Need an example? California has the best-paid prison guards in the nation. The Sacramento Bee reported that “California correctional officers beat the median survey population by about 29 percent and the next highest — Pennsylvania — by about 24 percent.”
And that’s only a comparison with other public-sector workers. I’ll bet that a comparison with private-sector jobs requiring similar qualifications and imposing similar responsibilities would be even more stark.
Remember the city hall salary brouhaha in Gilroy? The city’s incestuous policy of requiring that its employees earn “10 percent more than their peers in nearby cities” resulted in a city clerk retiring with a salary of more than $122,000 a year, and her replacement earning more than $92,000 per year.
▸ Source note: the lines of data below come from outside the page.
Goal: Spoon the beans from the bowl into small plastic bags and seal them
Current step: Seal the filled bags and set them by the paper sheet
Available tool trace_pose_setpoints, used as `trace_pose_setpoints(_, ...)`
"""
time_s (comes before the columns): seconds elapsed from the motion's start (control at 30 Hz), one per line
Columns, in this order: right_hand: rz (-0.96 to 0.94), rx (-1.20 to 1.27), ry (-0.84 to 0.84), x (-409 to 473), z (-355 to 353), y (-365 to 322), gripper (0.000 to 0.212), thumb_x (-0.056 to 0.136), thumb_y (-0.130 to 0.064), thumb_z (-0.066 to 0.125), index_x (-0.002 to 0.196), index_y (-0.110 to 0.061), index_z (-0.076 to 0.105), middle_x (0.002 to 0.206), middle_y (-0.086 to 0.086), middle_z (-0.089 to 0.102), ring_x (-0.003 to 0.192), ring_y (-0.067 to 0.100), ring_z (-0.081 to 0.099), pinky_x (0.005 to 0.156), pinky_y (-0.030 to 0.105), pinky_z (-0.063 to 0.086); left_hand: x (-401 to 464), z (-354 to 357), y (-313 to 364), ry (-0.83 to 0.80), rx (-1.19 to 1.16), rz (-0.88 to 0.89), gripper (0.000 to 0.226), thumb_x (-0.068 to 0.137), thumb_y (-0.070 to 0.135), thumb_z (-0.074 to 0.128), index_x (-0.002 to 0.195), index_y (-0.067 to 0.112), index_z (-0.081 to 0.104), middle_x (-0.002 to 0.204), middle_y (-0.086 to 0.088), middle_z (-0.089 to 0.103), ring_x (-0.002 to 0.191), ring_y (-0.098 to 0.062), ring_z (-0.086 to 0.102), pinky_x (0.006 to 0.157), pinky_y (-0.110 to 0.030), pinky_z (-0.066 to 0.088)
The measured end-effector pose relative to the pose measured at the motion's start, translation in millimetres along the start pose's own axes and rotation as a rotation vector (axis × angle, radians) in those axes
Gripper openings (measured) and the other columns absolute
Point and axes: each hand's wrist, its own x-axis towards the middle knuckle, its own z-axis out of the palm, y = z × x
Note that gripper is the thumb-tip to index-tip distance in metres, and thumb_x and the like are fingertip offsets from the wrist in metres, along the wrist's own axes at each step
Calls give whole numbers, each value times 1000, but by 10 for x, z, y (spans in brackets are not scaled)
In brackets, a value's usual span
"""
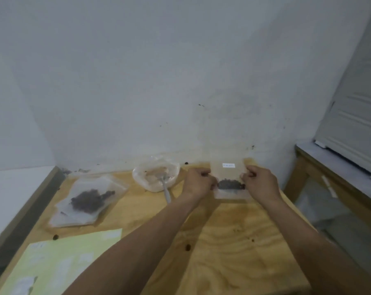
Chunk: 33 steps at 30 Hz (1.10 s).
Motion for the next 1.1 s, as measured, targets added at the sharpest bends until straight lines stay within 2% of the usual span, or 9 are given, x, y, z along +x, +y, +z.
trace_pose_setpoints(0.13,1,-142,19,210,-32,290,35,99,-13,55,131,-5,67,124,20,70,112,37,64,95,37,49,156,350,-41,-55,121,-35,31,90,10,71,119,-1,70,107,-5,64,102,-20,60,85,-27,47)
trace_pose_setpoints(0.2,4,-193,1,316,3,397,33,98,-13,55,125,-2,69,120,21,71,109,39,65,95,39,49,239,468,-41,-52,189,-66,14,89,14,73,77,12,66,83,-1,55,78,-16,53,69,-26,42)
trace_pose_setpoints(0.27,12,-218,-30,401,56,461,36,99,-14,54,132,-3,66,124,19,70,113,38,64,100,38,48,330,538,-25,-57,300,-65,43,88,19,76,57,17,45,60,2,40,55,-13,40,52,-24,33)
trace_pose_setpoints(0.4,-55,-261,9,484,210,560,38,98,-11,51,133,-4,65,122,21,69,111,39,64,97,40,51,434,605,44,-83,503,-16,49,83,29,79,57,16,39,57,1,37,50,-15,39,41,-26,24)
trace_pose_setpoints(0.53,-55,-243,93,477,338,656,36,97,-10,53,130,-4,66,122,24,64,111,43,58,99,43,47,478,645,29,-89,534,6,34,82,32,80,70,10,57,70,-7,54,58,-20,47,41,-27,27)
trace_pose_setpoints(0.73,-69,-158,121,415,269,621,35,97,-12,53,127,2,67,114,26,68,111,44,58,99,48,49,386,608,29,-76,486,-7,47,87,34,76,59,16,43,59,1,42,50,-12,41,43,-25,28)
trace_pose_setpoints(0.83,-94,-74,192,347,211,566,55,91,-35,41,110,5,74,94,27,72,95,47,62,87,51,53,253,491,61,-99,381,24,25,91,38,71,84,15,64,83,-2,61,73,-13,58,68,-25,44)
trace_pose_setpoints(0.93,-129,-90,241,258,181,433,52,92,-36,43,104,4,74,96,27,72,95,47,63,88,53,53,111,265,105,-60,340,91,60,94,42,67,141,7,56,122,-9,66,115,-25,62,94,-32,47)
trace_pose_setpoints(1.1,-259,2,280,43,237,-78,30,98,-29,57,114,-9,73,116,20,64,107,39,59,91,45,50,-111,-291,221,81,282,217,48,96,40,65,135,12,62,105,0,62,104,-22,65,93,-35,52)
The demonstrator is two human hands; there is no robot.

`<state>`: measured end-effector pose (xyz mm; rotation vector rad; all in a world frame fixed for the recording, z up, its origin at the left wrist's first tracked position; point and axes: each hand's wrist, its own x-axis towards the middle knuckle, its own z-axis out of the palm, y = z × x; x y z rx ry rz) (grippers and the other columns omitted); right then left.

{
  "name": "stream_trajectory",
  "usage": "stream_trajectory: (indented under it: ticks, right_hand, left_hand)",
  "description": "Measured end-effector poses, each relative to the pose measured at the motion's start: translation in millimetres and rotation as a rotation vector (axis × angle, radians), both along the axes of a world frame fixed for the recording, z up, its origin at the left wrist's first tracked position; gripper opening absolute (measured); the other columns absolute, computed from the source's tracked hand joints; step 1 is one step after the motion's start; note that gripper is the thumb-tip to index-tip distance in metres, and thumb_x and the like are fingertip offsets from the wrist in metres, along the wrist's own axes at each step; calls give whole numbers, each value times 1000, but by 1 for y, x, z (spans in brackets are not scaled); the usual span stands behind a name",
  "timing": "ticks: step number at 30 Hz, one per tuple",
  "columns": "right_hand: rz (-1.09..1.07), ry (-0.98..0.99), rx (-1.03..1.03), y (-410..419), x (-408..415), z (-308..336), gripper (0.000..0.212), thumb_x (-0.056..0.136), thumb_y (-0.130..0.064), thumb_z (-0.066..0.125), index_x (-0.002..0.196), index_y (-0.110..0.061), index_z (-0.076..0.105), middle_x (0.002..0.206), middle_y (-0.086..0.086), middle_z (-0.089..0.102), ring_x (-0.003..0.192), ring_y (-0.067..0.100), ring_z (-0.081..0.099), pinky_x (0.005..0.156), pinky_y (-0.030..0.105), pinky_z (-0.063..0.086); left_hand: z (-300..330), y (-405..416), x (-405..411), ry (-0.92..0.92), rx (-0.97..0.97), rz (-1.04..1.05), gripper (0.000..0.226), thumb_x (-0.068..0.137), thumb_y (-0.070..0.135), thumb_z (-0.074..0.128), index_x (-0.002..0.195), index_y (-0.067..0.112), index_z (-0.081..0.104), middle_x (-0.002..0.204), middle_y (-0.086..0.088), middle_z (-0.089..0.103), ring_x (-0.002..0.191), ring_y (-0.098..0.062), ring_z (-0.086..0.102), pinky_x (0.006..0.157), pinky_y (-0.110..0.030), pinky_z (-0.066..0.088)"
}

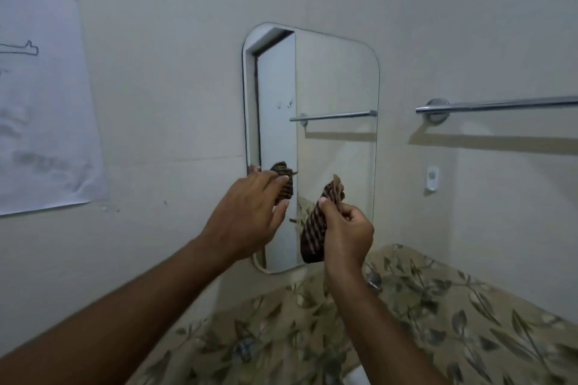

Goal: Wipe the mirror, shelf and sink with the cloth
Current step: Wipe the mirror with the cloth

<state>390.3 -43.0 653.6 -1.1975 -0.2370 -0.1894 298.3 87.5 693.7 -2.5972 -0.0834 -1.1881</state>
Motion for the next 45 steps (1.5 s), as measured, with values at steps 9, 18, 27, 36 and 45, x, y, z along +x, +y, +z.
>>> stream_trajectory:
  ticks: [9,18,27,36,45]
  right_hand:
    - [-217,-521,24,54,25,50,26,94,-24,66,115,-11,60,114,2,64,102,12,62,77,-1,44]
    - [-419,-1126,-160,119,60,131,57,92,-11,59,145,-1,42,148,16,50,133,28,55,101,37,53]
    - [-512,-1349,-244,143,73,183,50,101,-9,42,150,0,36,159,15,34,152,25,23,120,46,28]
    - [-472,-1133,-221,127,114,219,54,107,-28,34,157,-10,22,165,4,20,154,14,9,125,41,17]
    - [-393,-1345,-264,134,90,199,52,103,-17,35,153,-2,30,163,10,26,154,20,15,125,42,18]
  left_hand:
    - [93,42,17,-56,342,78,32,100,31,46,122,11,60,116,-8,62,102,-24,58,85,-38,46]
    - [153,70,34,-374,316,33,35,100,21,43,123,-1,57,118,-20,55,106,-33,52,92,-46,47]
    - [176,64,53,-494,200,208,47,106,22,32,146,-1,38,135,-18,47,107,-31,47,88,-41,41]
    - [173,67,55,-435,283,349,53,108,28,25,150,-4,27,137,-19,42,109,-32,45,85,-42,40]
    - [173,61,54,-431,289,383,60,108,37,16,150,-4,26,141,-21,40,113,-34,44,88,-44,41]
And that’s before generous benefits.
Private-sector workers pay the taxes that give most government workers far better compensation packages than they earn for similar work. Until the general public gets mad as hell about it and refuses to take it any more, it won’t change.
Ultimately, this is a democracy and we get the government we deserve. We must demand changes — loudly, consistently, insistently — or we’ll be stuck with the mess we’ve created.
It’s up to us.
I’m bidding a fond farewell to fellow Dispatch columnist Cynthia Walker, who is ending her column and her service on the newspaper’s editorial board as she moves to Livermore.
The “fond” in that sentence might surprise many readers who know that Cynthia and I disagreed often on a wide range of issues. After all, we occupy opposite ends of the political spectrum.
But Cynthia and I found — especially after she joined the editorial board a few years ago — that we agreed quite often also. For example, I couldn’t agree more with this statement from her final Dispatch column:
This is the proper function of the local press: to be that damned reporter, to observe, to report, to criticize, to publish, to blare, to expose every governmental folly and indiscretion to the harsh glare of public scrutiny. There can be no democracy when the public has no knowledge of how the public sector is conducting its business.
I hereby bestow upon that paragraph my highest honor: I wish I had written that.
Best wishes in your new home and hometown, Cynthia.